If you’ve ever belted out the lyrics to the Elton John song, Rocket Man while driving down the highway, you have Bernie Taupin to thank. Bernie is the longtime lyricist who wrote the words to most of Elton John’s songs.

In 1971, Bernie was driving to his parent’s house in Lincolnshire, England. He’d been living in the states and it’d been a long time since he’d visited home. The sun already had set and the winding backroads toward the village were pitch black.

His mind wandered as he drove. He’d just read a science fiction story by Ray Bradbury about an astronaut who misses his wife and son while traveling through space. The stars were above him and his high-beams cut through the dark void of night. He thought about the drudgery of being a home-sick astronaut. With cold air and on his neck, Bernie suddenly had an idea. Then came the words:

“She packed my bags last night pre-flight / Zero hour 9 AM / And I’m gonna be high as a kite by then.”

The words left Bernie’s lips and he felt something stir inside him. He reached for his bag in the backseat — no paper. He checked the glove box — no pen. There weren’t any service stations for miles. Cell phones didn’t exist. All he had were the stars and his high-beams. He was still hours away from his parent’s house.

***

What do you do when an idea reaches down from the night sky and whispers in your ear?

Elizabeth Gilbert, the author of Eat, Pray, Love and Big Magic, believes that ideas are energetic life-forms, driven by a single impulse: to be made manifest.

She writes:

“When an idea thinks it has found somebody — say, you — who might be able to bring it into the world, the idea will pay you a visit. It will try to get your attention. The idea will try to wave you down (perhaps for a few months; perhaps even for a few years), but when it finally realizes that you’re oblivious to its message, it will move on to someone else.”

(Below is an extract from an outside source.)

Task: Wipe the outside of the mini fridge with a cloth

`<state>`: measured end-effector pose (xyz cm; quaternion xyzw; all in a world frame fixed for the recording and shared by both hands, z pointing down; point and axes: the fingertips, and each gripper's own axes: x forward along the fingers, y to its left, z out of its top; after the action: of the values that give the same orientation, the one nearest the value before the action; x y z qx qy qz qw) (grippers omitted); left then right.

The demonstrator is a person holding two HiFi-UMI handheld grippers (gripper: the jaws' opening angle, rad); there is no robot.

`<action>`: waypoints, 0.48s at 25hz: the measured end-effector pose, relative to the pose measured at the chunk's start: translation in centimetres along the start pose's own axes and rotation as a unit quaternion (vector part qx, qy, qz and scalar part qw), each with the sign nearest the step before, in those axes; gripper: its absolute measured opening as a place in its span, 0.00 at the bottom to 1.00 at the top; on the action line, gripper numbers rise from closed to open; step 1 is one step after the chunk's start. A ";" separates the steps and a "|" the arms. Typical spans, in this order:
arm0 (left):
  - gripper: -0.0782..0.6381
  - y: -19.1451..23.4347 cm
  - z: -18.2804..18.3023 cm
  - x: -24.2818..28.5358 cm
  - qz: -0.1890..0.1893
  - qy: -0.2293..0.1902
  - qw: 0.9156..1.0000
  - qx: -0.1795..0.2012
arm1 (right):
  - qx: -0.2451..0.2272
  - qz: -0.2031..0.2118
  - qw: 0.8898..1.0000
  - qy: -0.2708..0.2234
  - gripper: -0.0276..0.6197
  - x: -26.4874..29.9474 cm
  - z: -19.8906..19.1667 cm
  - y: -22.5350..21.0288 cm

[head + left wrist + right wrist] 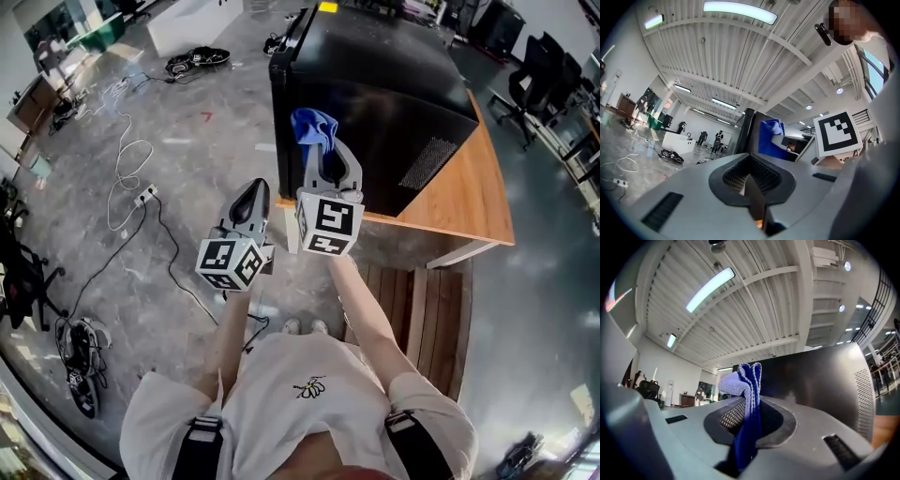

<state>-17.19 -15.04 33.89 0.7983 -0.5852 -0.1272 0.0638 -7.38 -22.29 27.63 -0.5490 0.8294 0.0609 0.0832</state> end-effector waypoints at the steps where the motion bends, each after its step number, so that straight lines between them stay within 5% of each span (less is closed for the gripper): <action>1: 0.12 0.4 0.0 -0.2 0.004 0.000 1.000 0.000 | 0.000 0.010 1.000 0.004 0.14 0.9 -0.4 1.3; 7: 0.12 2.9 0.2 -1.6 0.034 0.002 0.999 -0.002 | -0.017 0.048 0.998 0.026 0.14 5.2 -1.8 6.5; 12: 0.12 4.5 0.1 -2.6 0.052 0.004 0.999 -0.003 | -0.025 0.038 0.998 0.034 0.14 6.4 -2.6 6.5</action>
<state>-22.08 -13.97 35.28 0.7670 -0.6253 -0.1225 0.0750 -16.03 -25.99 28.93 -0.5211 0.8501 0.0660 0.0383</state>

It might be a stretch to believe ideas are metaphysical organisms, jumping from person to person like a speed dating round. Yet, we’ve all felt the dissipation of ideas when we don’t follow them up with action. It’s one thing to generate creative ideas. It’s another to actually answer the call and transport those ideas into the material world.

The generation of ideas can be explained away — it’s your subconscious, it’s something you read, it’s something you ate. But whether it’s science or science fiction, one thing is for sure: When inspiration hits you with an idea, take action.

***

Bernie sped down the highway, gripping the steering wheel. “She packed my bags last night, pre-flight.” He recited the words, committing them to memory. He shouted them out the window. He channeled all his focus, desperate to not lose his train of thought.

When he reached his parent’s house they were standing at the front door to greet him. They were excited to see their son after so long. Bernie threw his car in park and, without saying hello, rushed past them into the house. He grabbed a pen and paper.

And just like that, as Gilbert puts it, his idea was “made manifest.”

Bernie couldn’t have known those same words would end up at the top of the pop charts a year later, or that Rocket Man would become one of the most beloved Elton John songs of all time. Looking at the lyrics without any context of melody, one would hardly think they would go on to mean so much to so many — that thousands of people would be repeating the same words in their own car, on other dark highways, for the next 50 years.

Still, Bernie knew the feeling when it came to him. He recognized the strange alchemy of intuition, excitement, and fear that the words might vanish. Many artists and writers say it’s difficult to explain that feeling when it comes. But Bernie knew he didn’t need to explain it. He just needed to write it down.

Bernie was connected enough to his own creativity and intuition to hear the call. And then — after recognizing the moment — he did the one thing that separates the amateurs from the pros: He took action.

Like other great artists and leaders that came before him, Bernie Taupin understood that our ability to channel ideas — whether through science or science fiction — was only as valuable as our ability to act.

Inspiration isn’t something to bookmark for later. Our ideas need to be written down. They need to be shouted out. If not, they will slip away. They’ll evaporate on the dark highway, laying in wait for the next astronaut.

***

One of the most incredible parts of being human is our ability to take ideas from seemingly supernatural realms of thought and deliver them into real-world existence. But our ideas won’t wait around forever. And the longer we let them sit inside our heads, the more likely it is that our logical brains will suffocate them and make them ordinary.

Henry David Thoreau famously said, “Write while the heat is in you. The writer who postpones the recording of his thoughts uses an iron which has cooled to burn a hole with. He cannot inflame the minds of his audience.”

If you want other people to find warmth around your flame, capture your fire while it’s still hot.